'''

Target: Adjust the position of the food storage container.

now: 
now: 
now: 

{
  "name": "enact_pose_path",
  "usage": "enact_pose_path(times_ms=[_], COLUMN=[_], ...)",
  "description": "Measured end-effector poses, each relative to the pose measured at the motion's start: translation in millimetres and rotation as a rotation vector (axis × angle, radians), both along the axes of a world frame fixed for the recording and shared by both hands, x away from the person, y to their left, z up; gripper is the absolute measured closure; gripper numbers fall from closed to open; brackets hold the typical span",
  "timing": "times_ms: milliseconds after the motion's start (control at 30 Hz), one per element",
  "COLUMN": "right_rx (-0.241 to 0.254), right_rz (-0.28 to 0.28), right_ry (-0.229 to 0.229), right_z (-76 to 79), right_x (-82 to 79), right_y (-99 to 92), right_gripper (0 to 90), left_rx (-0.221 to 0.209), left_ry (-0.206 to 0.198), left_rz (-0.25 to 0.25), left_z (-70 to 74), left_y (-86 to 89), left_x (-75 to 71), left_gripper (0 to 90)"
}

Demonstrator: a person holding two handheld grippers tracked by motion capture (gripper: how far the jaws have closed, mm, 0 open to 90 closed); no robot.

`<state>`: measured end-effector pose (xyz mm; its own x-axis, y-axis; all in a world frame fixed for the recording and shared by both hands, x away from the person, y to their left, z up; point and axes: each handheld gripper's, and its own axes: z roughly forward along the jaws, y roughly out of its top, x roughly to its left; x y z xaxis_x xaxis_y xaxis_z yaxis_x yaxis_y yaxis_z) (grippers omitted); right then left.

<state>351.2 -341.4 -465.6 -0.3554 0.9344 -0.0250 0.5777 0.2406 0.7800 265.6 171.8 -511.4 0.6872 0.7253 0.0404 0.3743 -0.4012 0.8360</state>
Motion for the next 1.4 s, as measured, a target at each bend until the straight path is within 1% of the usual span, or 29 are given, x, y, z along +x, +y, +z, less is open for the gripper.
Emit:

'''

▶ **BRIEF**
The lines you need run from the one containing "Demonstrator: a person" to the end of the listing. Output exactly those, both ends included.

▶ **ANSWER BELOW**
Demonstrator: a person holding two handheld grippers tracked by motion capture (gripper: how far the jaws have closed, mm, 0 open to 90 closed); no robot.

`<state>`: measured end-effector pose (xyz mm; its own x-axis, y-axis; all in a world frame fixed for the recording and shared by both hands, x away from the person, y to their left, z up; point and axes: each handheld gripper's, and its own axes: z roughly forward along the jaws, y roughly out of its top, x roughly to its left; x y z xaxis_x xaxis_y xaxis_z yaxis_x yaxis_y yaxis_z) (grippers omitted); right then left.

<state>351.2 -341.4 -465.6 -0.3554 0.9344 -0.0250 0.5777 0.2406 0.7800 265.6 171.8 -511.4 0.6872 0.7253 0.0404 0.3743 -0.4012 0.8360</state>
Motion for the next 1.4 s, as measured, a target at each bend until the straight path is within 1% of the usual span, or 29 are given, x, y, z along +x, +y, +z, less is open for the gripper.
Emit:

The answer has now been finished.